Grilled Fish Tacos with Mango Salsa
Minutes Prep time: 30
Minutes Total time: 60
Servings: 6
Difficulty: Intermediate
Minutes Prep time: 30
Minutes Total time: 60
Servings: 6
Difficulty: Intermediate
1/2 cup P.F. Chang's® Home Menu Mango Sweet & Sour Sauce, divided
3 tablespoons freshly squeezed lime juice, divided
1 pound mahi mahi fillets
2 medium mangos, peeled, pitted and diced
1/4 cup finely chopped red onion
2 tablespoons chopped fresh cilantro
2 teaspoons red chili paste (sambal oelek)
6 scallions
1 tablespoon vegetable oil
1/2 teaspoon kosher salt
12 corn tortillas (6 inch)
1 cup thinly shredded red cabbage
lime wedges and cilantro leaves, for serving
Nutrition information
Nutrient | Amount | % Daily Value |
---|---|---|
Calcium | 78 mg | 8% |
Carbohydrate | 44 g | 15% |
Cholesterol | 56 mg | 19% |
Total Fat | 5 g | 7% |
Iron | 2 mg | 11% |
Calories | 281 kcal | 14% |
Sodium | 521 mg | 22% |
Protein | 18 g | 36% |
Saturated Fat | 1 g | 4% |
Sugars | 18 g | 2% |
Vitamin C | 36 mg | 61% |
Stir together 1/4 cup sweet & sour sauce and 2 tablespoons lime juice in a shallow dish. Add fish to marinade and turn to coat. Cover and refrigerate 30 minutes.
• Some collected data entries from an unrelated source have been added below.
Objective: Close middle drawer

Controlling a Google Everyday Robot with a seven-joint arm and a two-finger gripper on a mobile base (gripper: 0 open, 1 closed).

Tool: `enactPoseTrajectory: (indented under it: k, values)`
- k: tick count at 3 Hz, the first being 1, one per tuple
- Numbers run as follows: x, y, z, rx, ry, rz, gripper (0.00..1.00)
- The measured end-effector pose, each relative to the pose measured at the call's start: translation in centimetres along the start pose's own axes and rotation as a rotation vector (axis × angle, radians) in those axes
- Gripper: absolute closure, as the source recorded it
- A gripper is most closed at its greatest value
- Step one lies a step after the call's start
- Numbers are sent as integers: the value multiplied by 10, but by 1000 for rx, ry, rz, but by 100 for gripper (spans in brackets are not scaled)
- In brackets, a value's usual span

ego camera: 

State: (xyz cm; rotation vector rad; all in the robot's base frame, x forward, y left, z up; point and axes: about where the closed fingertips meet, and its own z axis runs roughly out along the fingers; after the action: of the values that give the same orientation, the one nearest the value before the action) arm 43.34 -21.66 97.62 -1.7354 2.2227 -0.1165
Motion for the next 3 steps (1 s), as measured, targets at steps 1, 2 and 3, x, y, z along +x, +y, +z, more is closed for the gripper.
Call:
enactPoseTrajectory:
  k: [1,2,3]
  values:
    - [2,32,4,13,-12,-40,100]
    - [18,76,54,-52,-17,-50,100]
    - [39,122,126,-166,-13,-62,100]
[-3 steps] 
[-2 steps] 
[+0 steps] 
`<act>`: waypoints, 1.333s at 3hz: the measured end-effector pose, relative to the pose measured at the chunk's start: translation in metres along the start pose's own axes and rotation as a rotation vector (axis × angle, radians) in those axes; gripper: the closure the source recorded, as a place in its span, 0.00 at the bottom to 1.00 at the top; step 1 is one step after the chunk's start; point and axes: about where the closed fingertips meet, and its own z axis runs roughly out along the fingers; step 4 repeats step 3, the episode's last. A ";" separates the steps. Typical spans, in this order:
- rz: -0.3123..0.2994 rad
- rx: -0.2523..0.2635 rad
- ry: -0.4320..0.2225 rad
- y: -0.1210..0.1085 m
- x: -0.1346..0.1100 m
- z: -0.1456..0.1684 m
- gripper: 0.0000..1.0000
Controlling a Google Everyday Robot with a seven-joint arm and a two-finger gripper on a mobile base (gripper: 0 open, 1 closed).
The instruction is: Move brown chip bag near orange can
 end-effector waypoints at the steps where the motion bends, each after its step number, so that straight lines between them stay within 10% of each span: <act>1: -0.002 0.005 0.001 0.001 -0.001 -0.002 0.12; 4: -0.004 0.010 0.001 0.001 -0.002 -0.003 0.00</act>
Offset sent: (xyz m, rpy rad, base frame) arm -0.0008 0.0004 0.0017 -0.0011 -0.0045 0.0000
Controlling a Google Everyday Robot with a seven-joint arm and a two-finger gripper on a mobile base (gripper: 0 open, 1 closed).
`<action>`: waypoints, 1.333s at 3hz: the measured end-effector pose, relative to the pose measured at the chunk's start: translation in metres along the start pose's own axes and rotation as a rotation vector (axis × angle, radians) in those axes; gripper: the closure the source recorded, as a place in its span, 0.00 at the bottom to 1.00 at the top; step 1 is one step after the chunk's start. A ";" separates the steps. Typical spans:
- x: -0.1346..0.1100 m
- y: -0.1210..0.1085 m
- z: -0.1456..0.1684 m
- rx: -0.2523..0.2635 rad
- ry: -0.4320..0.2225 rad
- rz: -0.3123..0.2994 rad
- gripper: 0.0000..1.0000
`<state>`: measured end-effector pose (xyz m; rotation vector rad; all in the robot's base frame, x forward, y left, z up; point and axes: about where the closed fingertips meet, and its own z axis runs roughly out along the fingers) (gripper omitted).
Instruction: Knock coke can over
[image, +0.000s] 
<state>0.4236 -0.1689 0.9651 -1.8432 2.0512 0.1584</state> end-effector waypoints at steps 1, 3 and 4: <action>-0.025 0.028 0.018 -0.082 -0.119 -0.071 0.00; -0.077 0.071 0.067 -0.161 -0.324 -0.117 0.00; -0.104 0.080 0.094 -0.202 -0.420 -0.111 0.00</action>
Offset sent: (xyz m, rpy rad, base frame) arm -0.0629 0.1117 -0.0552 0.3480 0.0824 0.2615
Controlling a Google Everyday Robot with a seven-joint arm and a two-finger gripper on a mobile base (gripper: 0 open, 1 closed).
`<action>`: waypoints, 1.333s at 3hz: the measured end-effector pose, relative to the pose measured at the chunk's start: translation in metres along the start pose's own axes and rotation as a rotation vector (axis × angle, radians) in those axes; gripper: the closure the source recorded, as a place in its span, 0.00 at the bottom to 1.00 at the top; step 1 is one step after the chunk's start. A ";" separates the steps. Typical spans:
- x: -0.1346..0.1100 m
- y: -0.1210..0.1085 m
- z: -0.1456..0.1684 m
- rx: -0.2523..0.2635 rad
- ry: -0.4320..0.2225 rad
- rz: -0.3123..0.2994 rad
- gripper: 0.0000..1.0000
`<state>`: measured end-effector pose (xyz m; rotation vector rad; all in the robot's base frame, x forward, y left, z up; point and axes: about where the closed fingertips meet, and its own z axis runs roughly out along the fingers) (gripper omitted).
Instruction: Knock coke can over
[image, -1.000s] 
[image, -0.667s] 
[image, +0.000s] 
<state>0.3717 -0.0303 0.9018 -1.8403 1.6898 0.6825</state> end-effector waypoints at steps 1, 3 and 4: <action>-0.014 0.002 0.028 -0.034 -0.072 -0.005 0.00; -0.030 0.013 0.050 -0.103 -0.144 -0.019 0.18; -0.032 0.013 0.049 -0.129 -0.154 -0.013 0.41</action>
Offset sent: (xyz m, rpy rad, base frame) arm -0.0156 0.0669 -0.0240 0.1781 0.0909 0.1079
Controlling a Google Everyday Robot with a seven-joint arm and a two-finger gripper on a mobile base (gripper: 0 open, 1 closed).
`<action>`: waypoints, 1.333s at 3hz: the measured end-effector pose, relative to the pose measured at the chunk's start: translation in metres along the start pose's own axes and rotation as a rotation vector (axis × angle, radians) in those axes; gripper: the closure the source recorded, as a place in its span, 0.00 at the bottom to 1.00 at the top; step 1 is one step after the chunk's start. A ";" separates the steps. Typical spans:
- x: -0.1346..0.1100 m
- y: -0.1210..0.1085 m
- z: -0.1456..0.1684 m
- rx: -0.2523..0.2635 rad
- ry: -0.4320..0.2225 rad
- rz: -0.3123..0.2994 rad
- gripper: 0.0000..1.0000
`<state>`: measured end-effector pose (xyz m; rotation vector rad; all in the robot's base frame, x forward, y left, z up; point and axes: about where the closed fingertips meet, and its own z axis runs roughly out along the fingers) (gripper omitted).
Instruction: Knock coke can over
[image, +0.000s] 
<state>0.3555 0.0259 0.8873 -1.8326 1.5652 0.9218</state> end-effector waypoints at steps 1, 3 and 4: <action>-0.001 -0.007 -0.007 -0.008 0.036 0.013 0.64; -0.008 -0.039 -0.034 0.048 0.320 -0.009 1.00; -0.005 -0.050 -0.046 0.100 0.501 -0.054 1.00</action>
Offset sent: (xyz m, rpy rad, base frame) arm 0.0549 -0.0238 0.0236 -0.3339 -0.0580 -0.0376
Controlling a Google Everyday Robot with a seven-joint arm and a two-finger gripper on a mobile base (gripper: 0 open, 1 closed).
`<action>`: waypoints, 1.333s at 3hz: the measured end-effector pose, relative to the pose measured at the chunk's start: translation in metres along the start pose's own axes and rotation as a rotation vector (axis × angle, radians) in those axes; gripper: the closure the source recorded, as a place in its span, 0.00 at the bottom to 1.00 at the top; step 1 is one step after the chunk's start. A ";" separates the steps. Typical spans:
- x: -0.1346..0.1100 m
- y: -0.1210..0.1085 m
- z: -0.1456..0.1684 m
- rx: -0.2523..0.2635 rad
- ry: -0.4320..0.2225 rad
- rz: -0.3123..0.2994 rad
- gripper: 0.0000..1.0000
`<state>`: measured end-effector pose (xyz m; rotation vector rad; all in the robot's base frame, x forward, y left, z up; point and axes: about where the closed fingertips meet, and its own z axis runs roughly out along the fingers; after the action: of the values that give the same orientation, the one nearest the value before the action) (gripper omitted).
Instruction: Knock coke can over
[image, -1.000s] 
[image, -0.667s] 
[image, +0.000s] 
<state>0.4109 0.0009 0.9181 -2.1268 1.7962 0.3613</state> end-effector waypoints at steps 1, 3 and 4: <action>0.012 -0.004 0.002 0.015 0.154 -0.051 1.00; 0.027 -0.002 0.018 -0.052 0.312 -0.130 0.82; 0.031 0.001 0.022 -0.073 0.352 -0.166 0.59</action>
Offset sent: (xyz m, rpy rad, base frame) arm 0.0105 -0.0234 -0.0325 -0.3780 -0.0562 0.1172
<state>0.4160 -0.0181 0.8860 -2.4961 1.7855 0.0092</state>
Stir together mango, red onion, cilantro, sambal, 1 tablespoon sweet and sour sauce and 1 tablespoon lime juice in a small bowl.
Toss scallions with vegetable oil. Remove fish from marinade and season with salt. Wrap tortillas in foil in packs of 6. Oil grill grates and preheat for medium heat.
Heat tortillas on grill until warmed through, about 10 minutes. Grill fish until lightly charred and firm (145°F), about 4 minutes per side. Grill scallions until charred, about 3 minutes.
Chop fish and charred scallions into bite sized pieces. Build tacos with fish, mango salsa, charred scallions, red cabbage and a drizzle of sweet and sour sauce. Serve with lime wedges and cilantro.